Fun fact: the term debugging allegedly comes from the old times when it meant LITERALLY getting rid of bugs that broke computers by getting stuck in the relays.

Spare yourself debugging by testing as you go -- while programming it's best to at least quickly test the program is working after each small step change you make. Actually you should be writing automatic tests along with your main program that quickly tests that all you've programmed so far still works (see also regression). This way you discover a bug early and you know it's in the part you just changed so you find it and fix it quickly. If you don't do this and just write the whole program before even running it, your program will just crash and you won't have a clue why -- at this point you most likely have SEVERAL bugs working together and so even finding one or two of them will still leave your program crashing -- this situation is so shitty that the time you saved earlier won't nearly be worth it.

Which kind of bug is the biggest pain in the ass to debug? One take on answering this might the following: statistical bugs. That is bugs that aren't really an error in the code but an error in the mathematical model behind the code, and furthermore ones that don't manifest in a single place but only in the whole.

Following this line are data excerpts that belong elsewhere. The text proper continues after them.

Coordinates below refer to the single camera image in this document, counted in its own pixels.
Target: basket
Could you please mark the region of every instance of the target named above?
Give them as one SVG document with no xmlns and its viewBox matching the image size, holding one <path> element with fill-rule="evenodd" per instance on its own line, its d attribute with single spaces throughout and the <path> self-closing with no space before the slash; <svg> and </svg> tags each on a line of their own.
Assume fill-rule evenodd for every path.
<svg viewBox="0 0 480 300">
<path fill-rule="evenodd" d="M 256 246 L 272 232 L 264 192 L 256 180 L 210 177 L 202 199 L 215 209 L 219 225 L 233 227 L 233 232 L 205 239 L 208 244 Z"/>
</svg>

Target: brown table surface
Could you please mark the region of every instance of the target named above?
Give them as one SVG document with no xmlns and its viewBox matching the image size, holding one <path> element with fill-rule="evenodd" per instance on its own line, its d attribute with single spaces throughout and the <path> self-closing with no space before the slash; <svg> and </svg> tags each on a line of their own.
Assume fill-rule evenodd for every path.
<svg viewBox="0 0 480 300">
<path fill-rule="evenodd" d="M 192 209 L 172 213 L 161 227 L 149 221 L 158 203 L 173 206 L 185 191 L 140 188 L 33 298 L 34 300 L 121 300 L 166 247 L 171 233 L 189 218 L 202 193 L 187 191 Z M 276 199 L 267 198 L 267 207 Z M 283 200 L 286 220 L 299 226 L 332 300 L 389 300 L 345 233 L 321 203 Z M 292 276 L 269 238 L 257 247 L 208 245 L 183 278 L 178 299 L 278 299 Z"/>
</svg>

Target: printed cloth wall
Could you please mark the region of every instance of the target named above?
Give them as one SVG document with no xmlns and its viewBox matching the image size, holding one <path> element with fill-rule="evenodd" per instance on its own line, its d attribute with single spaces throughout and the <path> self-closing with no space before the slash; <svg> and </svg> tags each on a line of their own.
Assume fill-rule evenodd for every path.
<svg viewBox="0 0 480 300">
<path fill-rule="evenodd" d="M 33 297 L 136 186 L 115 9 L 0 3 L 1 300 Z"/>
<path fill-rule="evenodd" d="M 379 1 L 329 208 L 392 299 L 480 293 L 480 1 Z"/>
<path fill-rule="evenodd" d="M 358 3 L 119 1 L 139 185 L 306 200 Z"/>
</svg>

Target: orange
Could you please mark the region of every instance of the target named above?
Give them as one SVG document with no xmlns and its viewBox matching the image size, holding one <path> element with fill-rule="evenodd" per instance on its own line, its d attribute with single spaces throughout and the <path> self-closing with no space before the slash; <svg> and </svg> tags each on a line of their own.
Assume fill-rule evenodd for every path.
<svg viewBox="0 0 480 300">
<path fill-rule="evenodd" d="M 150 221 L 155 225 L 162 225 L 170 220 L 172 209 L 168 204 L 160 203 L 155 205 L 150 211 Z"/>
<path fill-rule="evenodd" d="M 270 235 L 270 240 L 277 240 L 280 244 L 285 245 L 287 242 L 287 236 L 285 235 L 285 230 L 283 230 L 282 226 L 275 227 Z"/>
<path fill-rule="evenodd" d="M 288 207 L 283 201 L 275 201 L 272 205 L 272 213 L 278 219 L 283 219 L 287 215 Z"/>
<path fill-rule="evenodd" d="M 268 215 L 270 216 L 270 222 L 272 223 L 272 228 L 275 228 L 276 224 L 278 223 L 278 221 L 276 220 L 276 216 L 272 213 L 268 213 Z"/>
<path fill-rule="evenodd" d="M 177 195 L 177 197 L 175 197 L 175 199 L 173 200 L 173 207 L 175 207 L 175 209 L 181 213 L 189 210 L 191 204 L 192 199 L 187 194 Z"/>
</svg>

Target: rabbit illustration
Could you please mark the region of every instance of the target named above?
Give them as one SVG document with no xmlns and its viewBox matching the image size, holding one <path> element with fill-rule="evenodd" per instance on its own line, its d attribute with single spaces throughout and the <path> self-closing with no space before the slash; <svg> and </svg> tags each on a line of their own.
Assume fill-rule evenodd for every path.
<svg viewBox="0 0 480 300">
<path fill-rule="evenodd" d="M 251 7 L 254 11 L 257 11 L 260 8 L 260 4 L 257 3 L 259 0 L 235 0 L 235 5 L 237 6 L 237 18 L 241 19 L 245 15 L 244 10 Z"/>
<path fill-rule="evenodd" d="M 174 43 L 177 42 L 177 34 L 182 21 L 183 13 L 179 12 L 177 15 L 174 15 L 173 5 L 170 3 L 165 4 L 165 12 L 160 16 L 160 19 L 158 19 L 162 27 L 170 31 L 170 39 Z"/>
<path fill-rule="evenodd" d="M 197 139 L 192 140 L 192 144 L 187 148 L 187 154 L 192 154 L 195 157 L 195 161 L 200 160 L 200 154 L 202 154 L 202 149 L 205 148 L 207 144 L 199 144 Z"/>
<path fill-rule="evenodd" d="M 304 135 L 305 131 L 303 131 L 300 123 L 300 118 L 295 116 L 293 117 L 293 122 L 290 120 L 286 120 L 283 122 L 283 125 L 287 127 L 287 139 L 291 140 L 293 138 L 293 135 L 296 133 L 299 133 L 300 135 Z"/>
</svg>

For example when programming a monte carlo chess engine -- the code may be perfect, it's doing exactly what you want it to do, but the engine is making wrong moves because you actually want the wrong thing; debuggers won't help you, you cannot point a finger at a specific line in the code, you have to think deeply about statistics, sampling, probabilities and things that many times betray intuition, your brain starts to emit smoke and only then you realize you actually chose a wrong mathematical model and have to rewrite the whole thing. This is debugging on a high level.

Debugging Software

Debugging of programs will commonly occur in these steps:

Discovering bug: you notice a bug, this usually happens during testing but of course can also just happen during normal use etc.
Reproducing it: reproducing the bug is extremely important -- actually you probably can't move on without it. Reproducing denotes finding an exact way to make the bug manifest, e.g. "click this button while holding down this key" etc.
Locating it: now as you have a crashing program, you examine it and find WHY exactly it crashes, which line of code causes the crash etc.
Fixing it: finally once you know why and where the bug exists, you just make it go away. Sometimes a hotfix is quickly applied before implementing a proper fix.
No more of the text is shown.